◆ **Source data**
══════

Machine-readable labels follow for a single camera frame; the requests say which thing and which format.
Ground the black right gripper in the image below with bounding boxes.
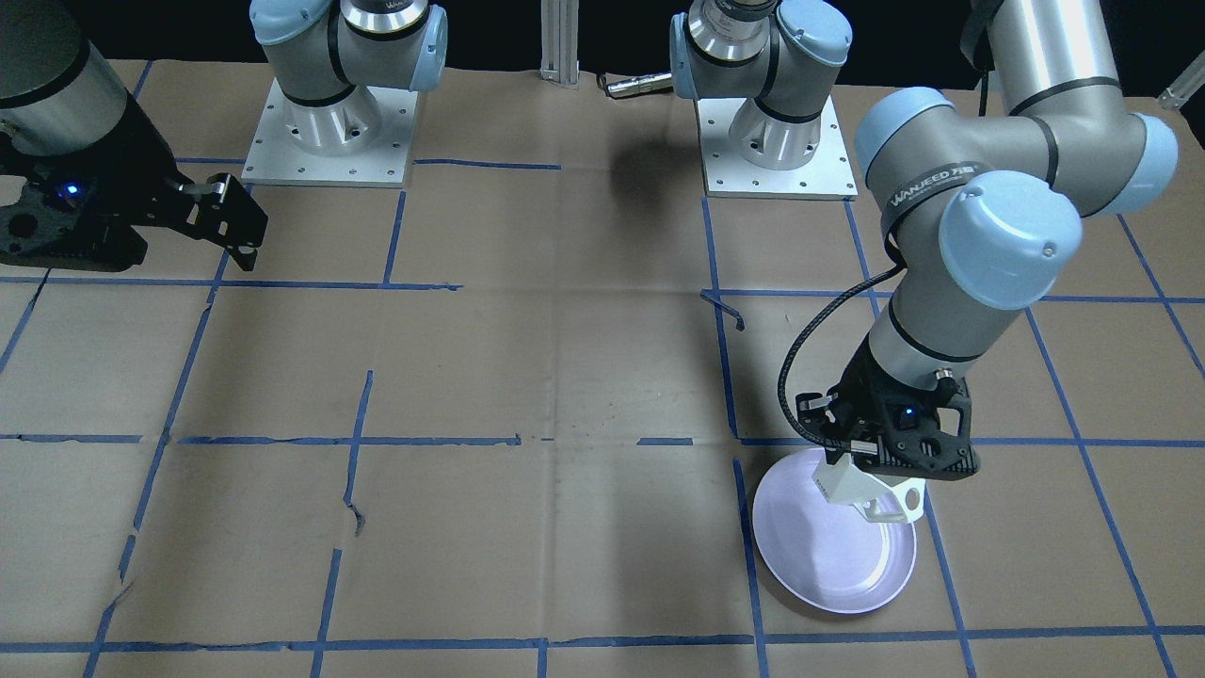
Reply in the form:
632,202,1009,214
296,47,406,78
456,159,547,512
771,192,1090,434
1,96,268,273

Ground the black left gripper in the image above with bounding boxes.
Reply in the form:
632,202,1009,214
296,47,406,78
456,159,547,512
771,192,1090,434
797,343,980,481

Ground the white geometric cup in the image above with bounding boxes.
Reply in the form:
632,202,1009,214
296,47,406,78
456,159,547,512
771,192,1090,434
812,455,925,524

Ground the lilac plate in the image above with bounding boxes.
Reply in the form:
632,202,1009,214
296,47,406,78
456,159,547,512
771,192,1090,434
750,449,918,614

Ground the brown paper table cover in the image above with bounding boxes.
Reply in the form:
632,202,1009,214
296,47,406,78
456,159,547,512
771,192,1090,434
1,72,1203,677

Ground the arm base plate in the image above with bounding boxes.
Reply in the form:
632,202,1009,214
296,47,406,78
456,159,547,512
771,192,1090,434
241,82,419,188
696,98,858,201

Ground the aluminium frame post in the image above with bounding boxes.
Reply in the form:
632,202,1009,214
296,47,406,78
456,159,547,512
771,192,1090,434
537,0,580,89

══════

◆ **Required action**
Filter this listing and copy only the lines holding the word "frame".

◆ **Solved exercise**
Machine-readable labels follow for a single camera frame; the requests say which thing and which format.
Ground the aluminium frame post in the image above with bounding boxes.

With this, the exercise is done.